Historically, land-system science grew out of an effort to integrate various disciplinary perspectives on significant land changes with implications for the earth system. Central to these efforts was a growing awareness of unprecedented human impact on multiple physical and biological systems that led first to the development of the International Geosphere Biosphere Program, and then later to the International Human Dimensions Program as detailed in Mooney, et al. 2013. Additionally, the advent of earth-observing satellites in the late 20th century called attention to Amazonian deforestation. Social scientists involved in studying people, as agents of change in agricultural systems associated with significant forest changes, linked with remote sensing experts to put “people into pixels” (see Liverman and Cuesta 2008), integrating insights about drivers and consequences of land-use change. Large-scale regional shifts in land use reflect the collective, cumulative impact of myriad decision makers and transitions in land systems, from frontier clearing to subsistence agriculture, to intensified agriculture and urbanization, and finally conservation. Such transitions have been unfolding in many world regions over time, as described in Foley, et al. 2005. Crutzen 2006 explains how human impacts, including land-use changes, are now significant enough to be considered a geological component of the earth system, that is, outcompeting natural processes in their influence on the biosphere.

  • Crutzen, P. J. 2006. The “Anthropocene.” In Earth system science in the Anthropocene. Edited by E. Ehlers and T. Krafft, 13–18. Berlin, Heidelberg, Germany: Springer Berlin Heidelberg.
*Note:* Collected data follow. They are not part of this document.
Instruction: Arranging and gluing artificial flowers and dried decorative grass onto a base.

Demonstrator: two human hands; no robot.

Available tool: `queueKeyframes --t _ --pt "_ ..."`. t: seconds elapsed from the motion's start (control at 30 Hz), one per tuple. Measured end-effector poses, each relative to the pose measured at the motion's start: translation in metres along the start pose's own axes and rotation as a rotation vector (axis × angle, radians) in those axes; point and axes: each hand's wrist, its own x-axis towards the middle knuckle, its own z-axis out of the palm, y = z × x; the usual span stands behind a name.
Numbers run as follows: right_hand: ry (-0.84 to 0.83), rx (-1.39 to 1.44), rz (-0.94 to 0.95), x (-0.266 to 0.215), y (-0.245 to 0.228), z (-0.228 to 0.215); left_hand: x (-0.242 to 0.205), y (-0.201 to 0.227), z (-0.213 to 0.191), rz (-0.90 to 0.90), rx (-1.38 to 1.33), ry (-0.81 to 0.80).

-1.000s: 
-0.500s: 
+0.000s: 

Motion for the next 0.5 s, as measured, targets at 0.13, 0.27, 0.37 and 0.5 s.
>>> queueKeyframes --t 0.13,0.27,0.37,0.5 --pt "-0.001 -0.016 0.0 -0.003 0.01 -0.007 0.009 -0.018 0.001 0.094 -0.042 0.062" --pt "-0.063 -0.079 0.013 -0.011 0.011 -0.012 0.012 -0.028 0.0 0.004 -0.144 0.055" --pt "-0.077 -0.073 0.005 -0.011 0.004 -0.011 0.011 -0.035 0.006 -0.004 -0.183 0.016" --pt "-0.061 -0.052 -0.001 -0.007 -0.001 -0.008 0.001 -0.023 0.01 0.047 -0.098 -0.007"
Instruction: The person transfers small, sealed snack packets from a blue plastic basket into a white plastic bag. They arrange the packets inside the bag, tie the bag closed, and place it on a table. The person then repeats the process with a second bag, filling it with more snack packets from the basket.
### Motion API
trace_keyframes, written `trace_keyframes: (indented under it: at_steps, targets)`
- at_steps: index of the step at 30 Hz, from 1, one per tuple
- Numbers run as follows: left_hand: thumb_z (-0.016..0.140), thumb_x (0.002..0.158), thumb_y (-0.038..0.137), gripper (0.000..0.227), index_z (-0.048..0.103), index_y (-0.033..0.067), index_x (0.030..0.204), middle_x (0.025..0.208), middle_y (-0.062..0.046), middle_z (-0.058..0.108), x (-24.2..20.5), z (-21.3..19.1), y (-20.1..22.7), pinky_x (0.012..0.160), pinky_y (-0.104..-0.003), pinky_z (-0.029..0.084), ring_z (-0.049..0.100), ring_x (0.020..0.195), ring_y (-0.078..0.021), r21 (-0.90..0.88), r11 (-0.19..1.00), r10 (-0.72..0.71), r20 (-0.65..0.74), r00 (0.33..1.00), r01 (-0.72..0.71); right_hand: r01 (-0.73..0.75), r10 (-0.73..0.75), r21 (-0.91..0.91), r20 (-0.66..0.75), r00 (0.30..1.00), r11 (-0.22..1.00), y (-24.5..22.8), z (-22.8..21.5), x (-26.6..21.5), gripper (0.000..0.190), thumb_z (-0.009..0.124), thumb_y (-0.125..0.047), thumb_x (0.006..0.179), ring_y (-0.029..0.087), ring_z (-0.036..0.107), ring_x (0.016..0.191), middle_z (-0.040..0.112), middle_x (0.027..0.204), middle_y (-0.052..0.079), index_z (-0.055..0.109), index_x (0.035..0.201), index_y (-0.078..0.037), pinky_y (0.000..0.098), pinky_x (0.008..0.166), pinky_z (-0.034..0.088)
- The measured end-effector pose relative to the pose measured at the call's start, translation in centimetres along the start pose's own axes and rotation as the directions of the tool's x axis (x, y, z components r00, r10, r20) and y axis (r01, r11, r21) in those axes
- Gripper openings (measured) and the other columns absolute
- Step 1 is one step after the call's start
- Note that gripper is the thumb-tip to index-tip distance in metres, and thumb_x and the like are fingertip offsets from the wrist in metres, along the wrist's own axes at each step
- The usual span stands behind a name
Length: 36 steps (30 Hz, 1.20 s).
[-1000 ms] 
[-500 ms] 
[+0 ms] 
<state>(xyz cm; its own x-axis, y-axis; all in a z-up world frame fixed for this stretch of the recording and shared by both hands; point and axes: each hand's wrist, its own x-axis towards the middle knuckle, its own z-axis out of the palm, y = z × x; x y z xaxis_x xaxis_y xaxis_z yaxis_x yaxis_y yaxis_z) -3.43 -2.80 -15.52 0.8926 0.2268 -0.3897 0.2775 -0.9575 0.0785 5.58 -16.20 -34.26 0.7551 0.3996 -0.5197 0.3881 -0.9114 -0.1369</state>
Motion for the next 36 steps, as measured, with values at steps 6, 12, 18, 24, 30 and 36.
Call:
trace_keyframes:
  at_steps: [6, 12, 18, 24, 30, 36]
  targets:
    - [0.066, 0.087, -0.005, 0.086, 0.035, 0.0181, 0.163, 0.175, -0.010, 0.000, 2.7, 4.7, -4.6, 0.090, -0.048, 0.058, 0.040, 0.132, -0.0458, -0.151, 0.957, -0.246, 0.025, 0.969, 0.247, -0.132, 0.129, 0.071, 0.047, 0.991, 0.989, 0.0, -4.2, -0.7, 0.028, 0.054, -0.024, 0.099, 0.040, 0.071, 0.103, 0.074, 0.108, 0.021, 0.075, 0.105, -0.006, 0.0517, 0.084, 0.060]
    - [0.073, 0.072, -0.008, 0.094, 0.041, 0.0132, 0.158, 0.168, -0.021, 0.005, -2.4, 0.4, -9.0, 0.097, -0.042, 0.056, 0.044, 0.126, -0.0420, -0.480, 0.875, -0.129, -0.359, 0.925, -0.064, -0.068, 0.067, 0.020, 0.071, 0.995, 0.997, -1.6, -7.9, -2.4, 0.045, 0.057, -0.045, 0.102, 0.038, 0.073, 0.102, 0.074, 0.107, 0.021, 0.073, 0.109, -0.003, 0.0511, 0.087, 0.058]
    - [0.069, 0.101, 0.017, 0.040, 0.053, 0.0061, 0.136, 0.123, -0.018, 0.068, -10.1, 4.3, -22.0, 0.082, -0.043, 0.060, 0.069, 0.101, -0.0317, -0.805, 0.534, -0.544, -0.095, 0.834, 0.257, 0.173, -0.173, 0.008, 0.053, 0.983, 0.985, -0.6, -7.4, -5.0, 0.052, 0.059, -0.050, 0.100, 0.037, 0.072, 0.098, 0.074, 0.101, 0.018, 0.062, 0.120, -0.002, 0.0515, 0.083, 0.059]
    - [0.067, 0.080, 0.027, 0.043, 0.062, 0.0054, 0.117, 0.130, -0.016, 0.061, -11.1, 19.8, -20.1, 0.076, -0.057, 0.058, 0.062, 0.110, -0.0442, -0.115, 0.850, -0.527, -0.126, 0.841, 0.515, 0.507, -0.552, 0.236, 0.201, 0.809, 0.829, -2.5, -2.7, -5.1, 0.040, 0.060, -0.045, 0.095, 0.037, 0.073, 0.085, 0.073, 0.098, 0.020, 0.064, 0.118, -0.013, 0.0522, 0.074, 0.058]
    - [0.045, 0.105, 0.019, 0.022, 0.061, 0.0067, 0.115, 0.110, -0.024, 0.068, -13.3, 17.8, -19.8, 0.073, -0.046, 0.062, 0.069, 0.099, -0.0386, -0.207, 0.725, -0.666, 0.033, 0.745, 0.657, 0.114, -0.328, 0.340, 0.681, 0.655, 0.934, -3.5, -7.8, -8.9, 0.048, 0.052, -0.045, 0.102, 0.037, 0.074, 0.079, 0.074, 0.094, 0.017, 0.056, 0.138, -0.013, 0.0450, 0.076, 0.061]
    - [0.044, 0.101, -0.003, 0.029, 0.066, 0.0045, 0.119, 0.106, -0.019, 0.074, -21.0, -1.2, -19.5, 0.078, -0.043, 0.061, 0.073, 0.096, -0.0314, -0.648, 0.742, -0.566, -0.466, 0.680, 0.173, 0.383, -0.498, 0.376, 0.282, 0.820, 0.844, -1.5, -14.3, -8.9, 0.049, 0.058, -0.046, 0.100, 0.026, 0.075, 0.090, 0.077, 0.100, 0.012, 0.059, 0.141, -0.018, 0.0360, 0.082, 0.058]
    DOI: 10.1007/3-540-26590-2_3

    Defining the current geological epoch of unparalleled human impact as the “Anthropocene.”

  • Foley, J. A., R. DeFries, G. P. Asner, et al. 2005. Global consequences of land use. Science 309.5734: 570–574.

    DOI: 10.1126/science.1111772

    This paper explains the global significance of cropland, pastureland, and urban land systems.

  • Liverman, D. M., and R. M. R. Cuesta. 2008. Human interactions with the earth system: People and pixels revisited. Earth Surface Processes and Landforms 33.9: 1458–1471.

    DOI: 10.1002/esp.1715

    An assessment of two decades’ worth of research to integrate natural and social science tools and techniques to study land systems.

  • Mooney, H. A., A. Duraiappah, and A. Larigauderie. 2013. Evolution of natural and social science interactions in global change research programs. Proceedings of the National Academy of Sciences 110 Suppl. 1: 3665–3672.

    DOI: 10.1073/pnas.1107484110

    Earth system science as a discipline emerged in the 1980s in response to perceived need to understand human impact on earth system by integrating across social and environmental sciences.